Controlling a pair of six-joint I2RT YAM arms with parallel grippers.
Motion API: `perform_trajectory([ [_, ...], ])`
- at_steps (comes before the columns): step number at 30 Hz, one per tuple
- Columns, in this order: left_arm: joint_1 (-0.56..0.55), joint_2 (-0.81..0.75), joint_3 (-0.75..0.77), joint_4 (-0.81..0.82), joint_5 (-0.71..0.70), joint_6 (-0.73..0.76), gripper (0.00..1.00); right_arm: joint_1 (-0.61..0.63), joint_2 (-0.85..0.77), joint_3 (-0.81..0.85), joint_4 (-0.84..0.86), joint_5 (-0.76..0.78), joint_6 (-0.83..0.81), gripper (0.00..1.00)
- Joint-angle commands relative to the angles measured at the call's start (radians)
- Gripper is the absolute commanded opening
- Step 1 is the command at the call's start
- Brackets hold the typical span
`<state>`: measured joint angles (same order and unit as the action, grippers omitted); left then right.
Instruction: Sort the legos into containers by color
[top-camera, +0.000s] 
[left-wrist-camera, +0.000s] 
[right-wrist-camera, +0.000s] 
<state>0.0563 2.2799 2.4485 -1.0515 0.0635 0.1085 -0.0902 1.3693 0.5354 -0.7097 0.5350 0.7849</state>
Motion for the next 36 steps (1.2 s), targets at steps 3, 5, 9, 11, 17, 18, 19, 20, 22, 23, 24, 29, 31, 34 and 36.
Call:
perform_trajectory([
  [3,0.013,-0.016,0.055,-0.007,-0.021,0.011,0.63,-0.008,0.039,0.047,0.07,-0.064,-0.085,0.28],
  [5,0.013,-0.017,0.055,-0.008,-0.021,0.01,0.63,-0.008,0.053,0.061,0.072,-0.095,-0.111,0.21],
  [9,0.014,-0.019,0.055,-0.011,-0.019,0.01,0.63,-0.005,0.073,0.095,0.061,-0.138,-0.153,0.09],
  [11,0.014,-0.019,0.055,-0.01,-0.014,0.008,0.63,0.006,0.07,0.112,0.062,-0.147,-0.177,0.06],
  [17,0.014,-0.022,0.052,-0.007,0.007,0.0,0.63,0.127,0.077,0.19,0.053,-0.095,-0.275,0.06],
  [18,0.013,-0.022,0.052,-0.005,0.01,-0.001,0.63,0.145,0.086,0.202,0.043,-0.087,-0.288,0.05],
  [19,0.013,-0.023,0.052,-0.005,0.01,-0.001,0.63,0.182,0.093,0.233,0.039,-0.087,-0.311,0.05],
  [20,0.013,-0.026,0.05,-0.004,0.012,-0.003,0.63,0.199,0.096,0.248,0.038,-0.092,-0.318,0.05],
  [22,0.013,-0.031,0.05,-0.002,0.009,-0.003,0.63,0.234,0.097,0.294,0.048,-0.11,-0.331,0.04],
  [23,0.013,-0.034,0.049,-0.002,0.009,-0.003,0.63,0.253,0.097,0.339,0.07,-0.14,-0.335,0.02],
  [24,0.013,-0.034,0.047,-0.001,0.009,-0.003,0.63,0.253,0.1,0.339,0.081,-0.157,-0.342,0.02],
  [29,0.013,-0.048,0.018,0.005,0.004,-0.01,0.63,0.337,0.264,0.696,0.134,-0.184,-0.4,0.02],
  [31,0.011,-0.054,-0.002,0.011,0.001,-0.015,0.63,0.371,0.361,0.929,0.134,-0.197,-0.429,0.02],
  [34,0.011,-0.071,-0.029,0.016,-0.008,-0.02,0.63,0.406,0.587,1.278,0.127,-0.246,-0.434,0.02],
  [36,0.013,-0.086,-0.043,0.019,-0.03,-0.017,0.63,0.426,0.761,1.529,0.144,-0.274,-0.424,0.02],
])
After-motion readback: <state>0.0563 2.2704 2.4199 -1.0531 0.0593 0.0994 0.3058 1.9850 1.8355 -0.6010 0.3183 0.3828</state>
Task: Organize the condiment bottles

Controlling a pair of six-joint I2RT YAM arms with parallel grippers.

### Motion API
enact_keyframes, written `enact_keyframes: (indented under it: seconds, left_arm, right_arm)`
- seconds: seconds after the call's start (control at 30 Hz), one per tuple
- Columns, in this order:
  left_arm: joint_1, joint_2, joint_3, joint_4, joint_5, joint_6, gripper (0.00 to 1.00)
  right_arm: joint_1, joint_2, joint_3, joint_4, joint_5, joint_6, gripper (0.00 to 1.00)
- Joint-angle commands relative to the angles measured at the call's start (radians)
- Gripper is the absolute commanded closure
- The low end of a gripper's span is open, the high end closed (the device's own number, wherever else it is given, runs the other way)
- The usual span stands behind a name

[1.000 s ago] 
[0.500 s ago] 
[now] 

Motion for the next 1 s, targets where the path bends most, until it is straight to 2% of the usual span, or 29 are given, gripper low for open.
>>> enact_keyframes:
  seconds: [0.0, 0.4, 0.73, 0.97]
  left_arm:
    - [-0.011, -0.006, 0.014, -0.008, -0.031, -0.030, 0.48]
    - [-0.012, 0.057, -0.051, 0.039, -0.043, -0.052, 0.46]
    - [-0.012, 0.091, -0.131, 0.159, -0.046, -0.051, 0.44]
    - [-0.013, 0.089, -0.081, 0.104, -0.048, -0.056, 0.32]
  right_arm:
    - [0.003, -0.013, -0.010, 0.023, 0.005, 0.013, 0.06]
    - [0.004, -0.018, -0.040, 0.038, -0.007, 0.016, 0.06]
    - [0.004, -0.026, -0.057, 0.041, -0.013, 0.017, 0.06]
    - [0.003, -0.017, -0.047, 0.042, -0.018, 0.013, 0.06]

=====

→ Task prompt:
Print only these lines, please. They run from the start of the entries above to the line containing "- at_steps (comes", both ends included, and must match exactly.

→ Result of this task:
Controlling a pair of six-joint I2RT YAM arms with parallel grippers.
Motion API: `perform_trajectory([ [_, ...], ])`
- at_steps (comes before the columns): step number at 30 Hz, one per tuple

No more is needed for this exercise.